Turtles Use Earth's Magnetic Fields And "Quantum Biology" To Get Their Bearings

It's turtley awesome.


Rachael Funnell


Rachael Funnell

Digital Content Producer

Rachael is a writer and digital content producer at IFLScience with a Zoology degree from the University of Southampton, UK, and a nose for novelty animal stories.

Digital Content Producer

turtles navigate magnetic fields

Turtles are able to sense magnetic signatures that tell them what’s up, and what’s changed.

Image credit: apple-of-the-earths /

Turtles migrate thousands of miles out in the open ocean, charting epic courses in search of food, mates, and nesting grounds. Exactly how they find where they’re going has long puzzled scientists who suspected magnetic fields were involved, but were unsure of the exact mechanism through which turtles were sensing it.

We’ve since learned that turtles appear to recognize magnetic signatures of locations, such as the beach on which they hatched where females will later return to lay their own eggs. We know the magnetosphere is in constant flux, and turtle nesting sites have been found to shift in tandem, so how is it that they’re able to make sense of this invisible force?

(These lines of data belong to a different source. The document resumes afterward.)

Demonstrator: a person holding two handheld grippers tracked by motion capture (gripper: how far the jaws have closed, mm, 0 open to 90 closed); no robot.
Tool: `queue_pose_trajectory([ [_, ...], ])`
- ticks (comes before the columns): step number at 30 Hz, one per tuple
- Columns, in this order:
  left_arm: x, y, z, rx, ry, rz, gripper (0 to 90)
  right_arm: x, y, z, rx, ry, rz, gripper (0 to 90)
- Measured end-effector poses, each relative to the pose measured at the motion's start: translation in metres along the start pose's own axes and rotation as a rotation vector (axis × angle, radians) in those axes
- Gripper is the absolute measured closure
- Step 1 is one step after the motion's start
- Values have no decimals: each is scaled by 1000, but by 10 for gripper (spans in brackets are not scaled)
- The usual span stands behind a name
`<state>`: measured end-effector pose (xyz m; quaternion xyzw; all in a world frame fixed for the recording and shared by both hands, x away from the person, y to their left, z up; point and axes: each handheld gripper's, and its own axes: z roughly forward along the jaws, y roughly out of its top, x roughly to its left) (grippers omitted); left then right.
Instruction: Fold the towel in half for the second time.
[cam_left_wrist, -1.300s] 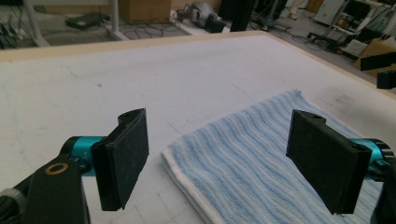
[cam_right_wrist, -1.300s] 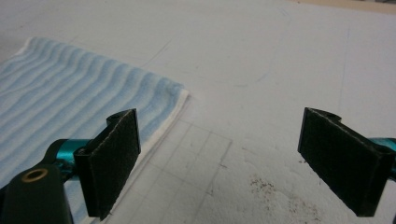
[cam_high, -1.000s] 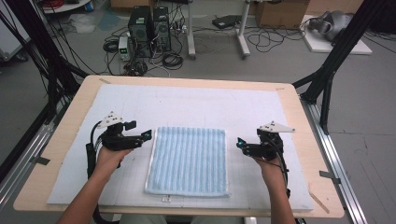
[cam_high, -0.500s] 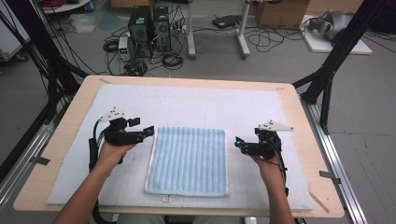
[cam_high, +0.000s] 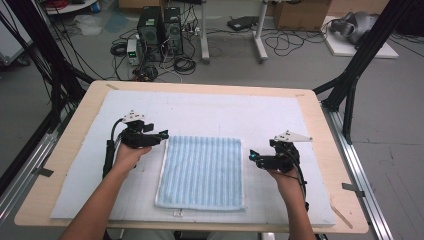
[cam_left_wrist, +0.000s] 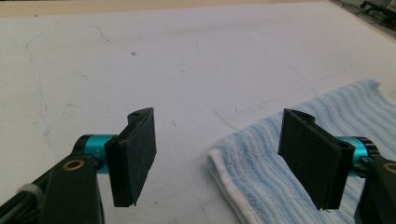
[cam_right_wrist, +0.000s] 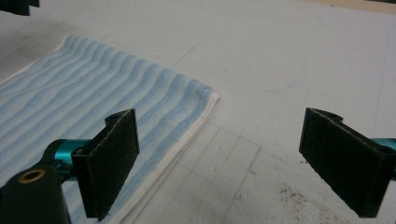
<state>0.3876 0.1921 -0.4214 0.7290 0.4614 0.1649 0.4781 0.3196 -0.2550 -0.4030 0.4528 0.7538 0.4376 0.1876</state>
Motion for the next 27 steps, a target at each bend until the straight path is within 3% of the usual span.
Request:
queue_pose_trajectory([
  [5,-2,-8,19,65,15,23,340,2,-2,4,14,11,2,113],
  [8,-4,-12,27,98,41,63,382,2,-2,5,20,11,1,113],
  [13,-9,-17,35,122,35,96,469,3,-2,7,28,16,6,113],
  [16,-11,-18,35,125,9,128,604,3,-2,9,29,14,4,113],
  [19,-16,-19,36,129,-17,195,774,5,-2,10,31,11,10,113],
  [24,-11,-19,35,126,-39,147,844,6,-1,14,38,8,5,113],
  [27,-11,-19,35,126,-39,148,846,5,2,21,51,1,9,113],
])
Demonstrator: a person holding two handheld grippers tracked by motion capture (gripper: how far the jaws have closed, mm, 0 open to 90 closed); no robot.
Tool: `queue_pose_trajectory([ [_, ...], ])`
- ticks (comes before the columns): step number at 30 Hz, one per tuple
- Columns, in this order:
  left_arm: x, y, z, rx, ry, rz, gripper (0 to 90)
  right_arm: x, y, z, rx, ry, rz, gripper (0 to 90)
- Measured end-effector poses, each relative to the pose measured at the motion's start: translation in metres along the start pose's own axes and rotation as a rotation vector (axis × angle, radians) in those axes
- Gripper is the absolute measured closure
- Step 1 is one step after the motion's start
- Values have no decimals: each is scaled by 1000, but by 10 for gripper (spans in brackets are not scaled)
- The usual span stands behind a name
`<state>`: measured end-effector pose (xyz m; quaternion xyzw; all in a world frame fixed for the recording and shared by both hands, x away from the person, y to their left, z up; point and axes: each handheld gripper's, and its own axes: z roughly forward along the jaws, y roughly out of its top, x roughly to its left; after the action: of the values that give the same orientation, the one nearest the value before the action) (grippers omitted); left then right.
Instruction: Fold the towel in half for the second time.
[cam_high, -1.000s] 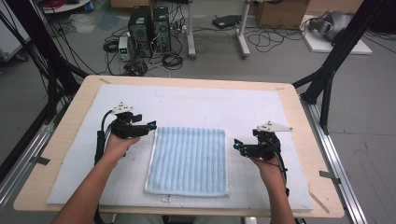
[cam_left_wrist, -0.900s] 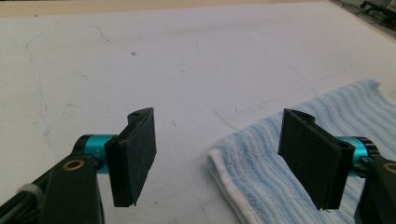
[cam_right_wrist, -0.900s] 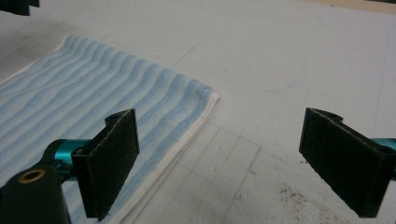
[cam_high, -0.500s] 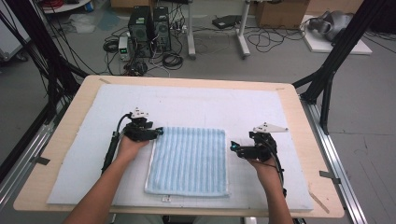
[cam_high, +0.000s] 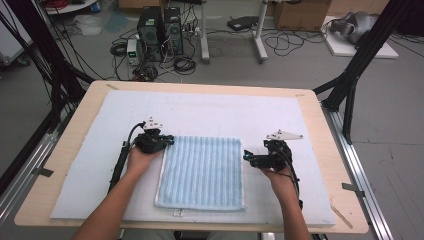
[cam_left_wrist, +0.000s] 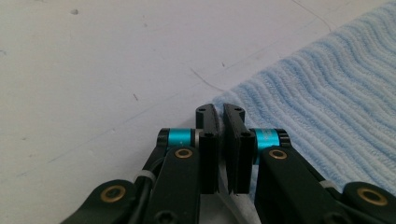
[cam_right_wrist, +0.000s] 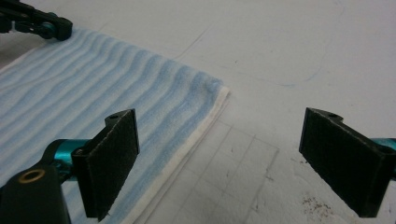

Some answers to this question were revealed in a study that looked at the way snapping turtles can tell north from south, in a phenomenon known as spontaneous magnetic alignment. It was once thought to be a rare trait in the animal kingdom, but as Professor John Phillips from the Department of Biological Sciences at Virginia Tech told IFLScience, this is no longer the case.

“Spontaneous magnetic alignment has been found in everything from cows to crayfish and all the animals in between. It’s not goal-directed, the way compass orientation is, or migratory orientation. It's basically that they’re lining themselves up to North and South.”

“It has to do – we think – with this really exotic sensory system, which is a quantum process that involves photoreceptors [whose] response to light depends on their alignment relative to the magnetic field.”

To explain the phenomenon, Phillips compares it to the weird visuals we experience after staring at a light source and moving our eyes away. That blur of complementary colors doesn’t exist in reality, but our fatigued photoreceptors perceive it anyway, giving us an image of something that isn’t physically there.


“Now, if that same kind of thing goes on with the magnetic field, then certain alignments in the magnetic field will [make photoreceptors] perceive light as being brighter or dimmer. And so, our guess is that they see this pattern superimposed on the world.”

It’s Phillips’ view that this supranormal visualization isn’t a goal-oriented map or a compass, but a sort of grid system that enables animals to organize spatial information. Rather than charting a course from point A to point B, the Earth’s magnetic fields helps them properly orient in a vaguely familiar environment.

The only problem is, we live in a world of increasingly prevalent magnetic fields, which can confuse matters.

“If you expose animals to very low-level radio frequency signals, it knocks out the magnetic compass,” Phillips continued. “And this happens in migratory birds. It happens in mice, in insects, it happens all over the place.”


This detrimental effect was evident in a 2015 study from Lukas Landler and colleagues (one of which was Phillips), that brought snapping turtles into the lab to explore how exposure to radio frequencies influences their capacity to orientate. It found that the turtles could align themselves towards magnetic north under experimental conditions, but could no longer do this after being exposed to low-level radio frequencies.

“What this suggests is that their perception, the pattern they see, depends on the electromagnetic environment, the radio frequencies that are present,” said Phillips. “So, radio frequencies can screw up the magnetic compass, because they simply don't recognize the new pattern.”

The Earth’s magnetic field is one of several cues that turtles rely on to make sense of the world. Celestial information helps hatchlings make it off the beach, but just like how increasing infrastructure is muddying magnetic inputs, human developments become a problem here too. Baby turtles are thought to head for the brightest horizon in search of the sea, but when natural light is outcompeted by the synthetic glow of a nightclub, they can go the wrong way.

The navigation skills of turtles evolved over hundreds of thousands of years in response to the natural world. Now that humans are changing the horizon, we may see migrating animals like sea turtles starting to lose their way.